Weight Disentanglement and Task Arithmetic: OrthoReg
Date: 2026-04-22
Source: HuggingFace | Paper
Raw: raw/huggingface/2026-04-22-understanding-and-enforcing-weight-disentanglement-in-task-a.md
TL;DR
Task arithmetic (merging models by adding their fine-tuned weight vectors) works well when tasks don't interfere — but the mechanism behind this was not well understood. This paper introduces Task-Feature Specialization (TFS) as the underlying principle: models that allocate distinct internal features to different tasks are more composable. TFS produces an observable geometric consequence — weight vector orthogonality. OrthoReg regularizes for this orthogonality during fine-tuning, consistently improving task arithmetic performance across methods.
Key Findings
- Task-Feature Specialization (TFS) = model allocates distinct internal features to different tasks → sufficient condition for weight disentanglement
- TFS produces weight vector orthogonality as a geometric signature — observable and measurable
- OrthoReg: regularization method that enforces orthogonal structure on weight update vectors during fine-tuning
- Consistently and significantly enhances task arithmetic performance across multiple methods
- Provides a theoretical explanation for why task arithmetic works at all (previously empirical observation)
Relation to Prior Wiki Knowledge
Task arithmetic is a model merging technique, related to the broader landscape of parameter-efficient methods.
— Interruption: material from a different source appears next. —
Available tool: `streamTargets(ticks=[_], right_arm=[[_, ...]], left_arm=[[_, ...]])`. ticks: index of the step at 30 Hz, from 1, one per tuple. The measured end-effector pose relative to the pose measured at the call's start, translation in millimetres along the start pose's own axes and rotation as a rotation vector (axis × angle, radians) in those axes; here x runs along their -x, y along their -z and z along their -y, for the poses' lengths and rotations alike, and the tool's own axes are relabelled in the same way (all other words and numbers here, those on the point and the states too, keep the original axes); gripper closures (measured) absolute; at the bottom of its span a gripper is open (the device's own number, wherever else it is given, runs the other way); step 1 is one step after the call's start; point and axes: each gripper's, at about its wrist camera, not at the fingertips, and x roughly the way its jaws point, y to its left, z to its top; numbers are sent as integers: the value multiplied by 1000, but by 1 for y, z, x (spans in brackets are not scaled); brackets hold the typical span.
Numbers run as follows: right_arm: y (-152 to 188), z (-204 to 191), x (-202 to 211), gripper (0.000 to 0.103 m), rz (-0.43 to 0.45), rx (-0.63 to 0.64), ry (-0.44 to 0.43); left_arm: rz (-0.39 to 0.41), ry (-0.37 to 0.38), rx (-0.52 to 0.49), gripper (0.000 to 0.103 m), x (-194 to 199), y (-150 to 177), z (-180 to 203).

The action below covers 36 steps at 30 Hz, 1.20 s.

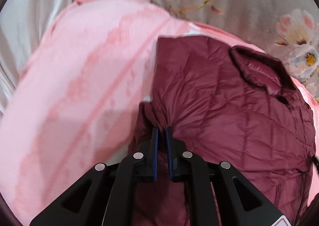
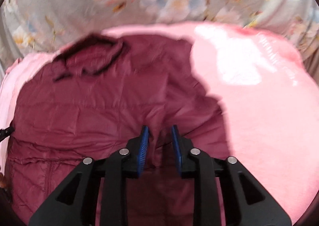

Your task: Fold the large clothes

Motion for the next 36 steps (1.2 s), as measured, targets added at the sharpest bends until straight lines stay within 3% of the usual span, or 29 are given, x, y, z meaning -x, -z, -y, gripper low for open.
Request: streamTargets(ticks=[3,6,11,14,19,24,36], right_arm=[[-18,-24,19,78,43,26,-80],[-26,-59,4,78,12,89,-146],[-11,-89,-33,78,-54,141,-133],[2,-89,-49,79,-88,137,-123],[10,-83,-55,80,-84,108,-150],[12,-89,-55,79,-71,149,-103],[12,-87,-58,78,-79,134,-124]], left_arm=[[16,73,11,93,21,-15,21],[11,135,-27,91,24,-24,60],[-62,74,-140,91,-19,-11,121],[-75,45,-150,91,-41,7,125],[20,18,-227,91,-42,27,128],[35,21,-221,91,-41,30,126],[33,-10,-243,91,-39,31,131]])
ShadowPEFT (04-22) and the distillation papers all work with weight perturbations; this paper addresses what makes those perturbations composable.
The orthogonality result connects to Geometric Canary (04-21): that paper found that geometric structure of representations predicts steerability and drift. OrthoReg shows that enforcing specific geometric structure (orthogonality) at training time improves task composability. The common thread: geometry of model weights/representations is not just a diagnostic tool — it's a design target.